Unsurprisingly, she supports the UK government on coronavirus policy.

So, she found it very hard to be ill and wants us all to be compassionate for ill people, but then wants to deliberately infect 60% of the country’s population so they can go through what she just did? Is that what “we’re all in this together” means?
 
Multiple vaccines are in the testing phase right now. Vaccine creation is largely automated now, the procedures streamlined. However testing those vaccines is still a long process. One group in the US, I do not recall details, is talking about skipping animal testing and currently recruiting human volunteers, in an effort to cut testing time.

The big issue here is not how long it will take to create the first vaccine, but how long it will take to create an effective vaccine. That is a whole other issue.

There is a virology blog on vacine creation
http://www.virology.ws/2020/03/11/sars-cov-2-the-vaccine-landscape/
 
My husband's employers have just changed the level of approval needed for non emergency time off. For now, employees who are planning on travel outside the country need to clear it ahead of travel, otherwise if they get stuck abroad they won't be laid for the time they miss.

No visitors allowed into the offices and restrictions placed on meetings etc.

We've now been told to work at home if possible and not to come into the office for 14 days if we have traveled to a different 'metropolitan district'. Also no visits to offices.
 
I have been talking to my nephew Al about vaccines. It may be that something can be produced quite quickly but a lot of resources should be put into trying various tricks to find one that works.

The best vaccines are live but harmless versions of a virus. I see no prospect of such an attenuated strain being made that reliably infects but does no harm. A less good but still effective method is to use proteins from the virus that in themselves cannot replicate. But these need to be injected with a 'danger' signal - what traditionally is called an adjuvant.

There ought to be a clever way to tag virus proteins with adjuvants that are based on human signalling systems and so entirely harmless and potentially highly efficient. The question is just how to do it. Making proteins to order is easy these days with molecular biology methods.
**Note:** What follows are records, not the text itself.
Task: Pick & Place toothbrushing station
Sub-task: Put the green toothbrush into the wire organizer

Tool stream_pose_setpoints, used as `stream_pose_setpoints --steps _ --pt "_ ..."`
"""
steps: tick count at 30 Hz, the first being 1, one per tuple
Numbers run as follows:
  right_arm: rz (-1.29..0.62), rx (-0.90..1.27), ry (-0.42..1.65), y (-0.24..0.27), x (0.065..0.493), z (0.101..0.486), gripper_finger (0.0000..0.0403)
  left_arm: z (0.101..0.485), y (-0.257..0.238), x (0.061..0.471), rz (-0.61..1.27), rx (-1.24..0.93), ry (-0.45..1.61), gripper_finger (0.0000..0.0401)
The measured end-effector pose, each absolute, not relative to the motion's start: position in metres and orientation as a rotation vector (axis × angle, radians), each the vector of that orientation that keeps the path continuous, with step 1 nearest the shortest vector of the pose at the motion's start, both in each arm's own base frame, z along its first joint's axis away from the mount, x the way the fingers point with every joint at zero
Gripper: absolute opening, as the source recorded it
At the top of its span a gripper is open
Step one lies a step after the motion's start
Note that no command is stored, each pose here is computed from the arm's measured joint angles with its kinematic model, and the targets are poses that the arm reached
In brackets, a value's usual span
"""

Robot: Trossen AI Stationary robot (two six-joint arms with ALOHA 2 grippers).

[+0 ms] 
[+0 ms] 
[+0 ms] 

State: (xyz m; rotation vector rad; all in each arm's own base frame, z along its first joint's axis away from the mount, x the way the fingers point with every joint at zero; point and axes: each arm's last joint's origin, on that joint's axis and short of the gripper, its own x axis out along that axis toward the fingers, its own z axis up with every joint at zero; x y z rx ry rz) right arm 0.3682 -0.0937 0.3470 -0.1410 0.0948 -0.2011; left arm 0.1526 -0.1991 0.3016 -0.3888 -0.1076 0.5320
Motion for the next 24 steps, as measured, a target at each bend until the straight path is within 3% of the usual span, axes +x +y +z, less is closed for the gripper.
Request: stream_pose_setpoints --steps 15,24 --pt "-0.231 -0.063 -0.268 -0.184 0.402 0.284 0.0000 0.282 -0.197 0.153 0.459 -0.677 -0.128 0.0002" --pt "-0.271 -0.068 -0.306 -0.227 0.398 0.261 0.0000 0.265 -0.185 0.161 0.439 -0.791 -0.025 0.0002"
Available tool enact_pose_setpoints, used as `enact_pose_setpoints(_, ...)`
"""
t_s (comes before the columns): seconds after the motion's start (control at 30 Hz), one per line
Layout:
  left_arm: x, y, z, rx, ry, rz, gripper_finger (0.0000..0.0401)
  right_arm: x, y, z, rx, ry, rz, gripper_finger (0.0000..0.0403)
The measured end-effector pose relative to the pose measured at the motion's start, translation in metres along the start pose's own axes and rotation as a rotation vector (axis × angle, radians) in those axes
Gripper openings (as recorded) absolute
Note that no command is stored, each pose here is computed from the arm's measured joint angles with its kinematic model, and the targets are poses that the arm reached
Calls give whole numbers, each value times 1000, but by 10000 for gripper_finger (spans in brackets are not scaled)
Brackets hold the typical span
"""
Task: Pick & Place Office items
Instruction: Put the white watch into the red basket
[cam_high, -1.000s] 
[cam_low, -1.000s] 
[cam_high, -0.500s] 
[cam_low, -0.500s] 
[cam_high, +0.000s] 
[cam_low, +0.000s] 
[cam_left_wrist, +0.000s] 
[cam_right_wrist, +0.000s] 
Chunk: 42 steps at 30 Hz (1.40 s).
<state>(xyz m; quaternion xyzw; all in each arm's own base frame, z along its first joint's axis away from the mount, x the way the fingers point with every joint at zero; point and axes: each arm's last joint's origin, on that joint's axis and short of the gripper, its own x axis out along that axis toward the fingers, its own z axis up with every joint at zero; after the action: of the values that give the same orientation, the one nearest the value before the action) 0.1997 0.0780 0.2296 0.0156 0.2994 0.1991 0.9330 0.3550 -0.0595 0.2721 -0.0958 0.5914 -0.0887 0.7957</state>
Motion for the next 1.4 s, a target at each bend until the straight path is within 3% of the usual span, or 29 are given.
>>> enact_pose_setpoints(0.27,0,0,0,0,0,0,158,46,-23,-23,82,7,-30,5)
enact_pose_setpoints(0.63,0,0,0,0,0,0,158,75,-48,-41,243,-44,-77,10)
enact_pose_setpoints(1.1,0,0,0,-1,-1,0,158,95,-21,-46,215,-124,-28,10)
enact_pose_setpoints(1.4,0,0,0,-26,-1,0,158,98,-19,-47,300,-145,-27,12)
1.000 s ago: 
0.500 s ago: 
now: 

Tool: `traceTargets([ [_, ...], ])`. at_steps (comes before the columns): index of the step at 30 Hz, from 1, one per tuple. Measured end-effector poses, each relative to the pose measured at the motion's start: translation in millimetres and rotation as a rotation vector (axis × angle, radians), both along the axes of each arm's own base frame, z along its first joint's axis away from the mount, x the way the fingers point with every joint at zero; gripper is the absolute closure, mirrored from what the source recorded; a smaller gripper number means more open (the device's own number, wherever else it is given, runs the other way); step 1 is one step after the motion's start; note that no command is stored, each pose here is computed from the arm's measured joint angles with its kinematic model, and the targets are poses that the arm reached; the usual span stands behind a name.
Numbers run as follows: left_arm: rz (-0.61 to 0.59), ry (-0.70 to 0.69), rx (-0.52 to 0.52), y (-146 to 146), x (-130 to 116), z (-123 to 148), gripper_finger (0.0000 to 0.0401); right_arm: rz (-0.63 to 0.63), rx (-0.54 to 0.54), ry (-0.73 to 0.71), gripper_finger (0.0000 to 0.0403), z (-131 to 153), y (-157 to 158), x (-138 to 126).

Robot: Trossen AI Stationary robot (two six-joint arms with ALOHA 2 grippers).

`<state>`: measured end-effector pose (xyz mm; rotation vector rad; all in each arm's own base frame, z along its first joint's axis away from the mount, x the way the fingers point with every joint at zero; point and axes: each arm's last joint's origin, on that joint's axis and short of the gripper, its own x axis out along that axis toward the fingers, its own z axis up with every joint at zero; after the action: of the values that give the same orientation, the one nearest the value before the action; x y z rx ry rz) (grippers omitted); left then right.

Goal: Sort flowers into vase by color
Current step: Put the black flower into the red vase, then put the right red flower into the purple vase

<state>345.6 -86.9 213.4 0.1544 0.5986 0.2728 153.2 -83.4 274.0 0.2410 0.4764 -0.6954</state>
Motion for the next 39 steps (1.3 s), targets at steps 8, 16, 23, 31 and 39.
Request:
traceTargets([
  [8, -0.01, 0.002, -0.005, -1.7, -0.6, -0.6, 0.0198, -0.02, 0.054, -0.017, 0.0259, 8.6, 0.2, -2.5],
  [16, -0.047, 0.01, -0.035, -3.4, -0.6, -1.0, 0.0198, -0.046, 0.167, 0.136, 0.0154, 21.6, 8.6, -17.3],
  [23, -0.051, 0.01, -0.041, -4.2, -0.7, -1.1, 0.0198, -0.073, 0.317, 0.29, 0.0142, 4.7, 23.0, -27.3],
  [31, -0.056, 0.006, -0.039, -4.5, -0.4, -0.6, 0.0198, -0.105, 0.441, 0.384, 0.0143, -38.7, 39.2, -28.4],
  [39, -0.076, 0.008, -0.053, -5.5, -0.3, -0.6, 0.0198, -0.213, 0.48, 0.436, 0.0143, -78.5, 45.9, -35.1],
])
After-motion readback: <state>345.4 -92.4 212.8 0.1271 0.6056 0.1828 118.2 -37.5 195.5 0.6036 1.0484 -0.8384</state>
I would not even think of bothering with animals. They could give misleading results. I think the sticking point at the moment is setting up a reliable test of immunity - a serology/antibody test. As far as I can see there is none validated at present.
 
Radio 4 'Today' program just after 8.15 and for about 10 minutes, Robert Peston interviewing Mr Gerada/Sir/Prof Wesley and erm forgotten who else.
Professor Neil Ferguson, an epidemiologist from Imperial College London, was interviewed along with Professor Wessely: https://www.bbc.co.uk/sounds/play/m000gdsw

Interestingly, the interviewer (Nick Robinson) mentions that SW had wanted to come to the studio to do the interview despite the fact that his wife has tested positive for Covid-19. The BBC told him not to and did the interview by phone.

SW claimed (at approx 1hr 20 min) that it was not necessary for him to self-isolate because he doesn’t currently have any symptoms.
 
It's not a PCR-based test. It's a rapid antibody test. I think this is the one that was featured: https://www.biopanda.co.uk/php/products/rapid/infectious_diseases/covid19.php

OK, I had trouble finding information on it. It looks like the sort of serological test that is badly needed to establish who has had the virus. It would also indicate the likely usefulness of a vaccine. But I presume it is no use as a test to see if someone is actively infected - at least in the early stage when they may be infectious. It takes about 20 days for IgG responses to peak. IgM responses are quicker but still about 10 days traditionally.

In other words it does not look like a quick alternative to see if you are infectious.
 
I heard the the Simon Wessely INTERVIEW. Not his best. Nick Robinson first introduced him as psychologist, then suggested some thought his science wasn’t as real as the biological stuff, he then asked a data modeller if he respected and wanted Wessely type input (we all know how this real word irks wessely) . and then he was saying as posted above he’d isolate if he had Symptoms but there was no need for him to now, which might well be medical advice but he didn’t come across particularly good or responsible . I think that advice coming now is all family self isolate ?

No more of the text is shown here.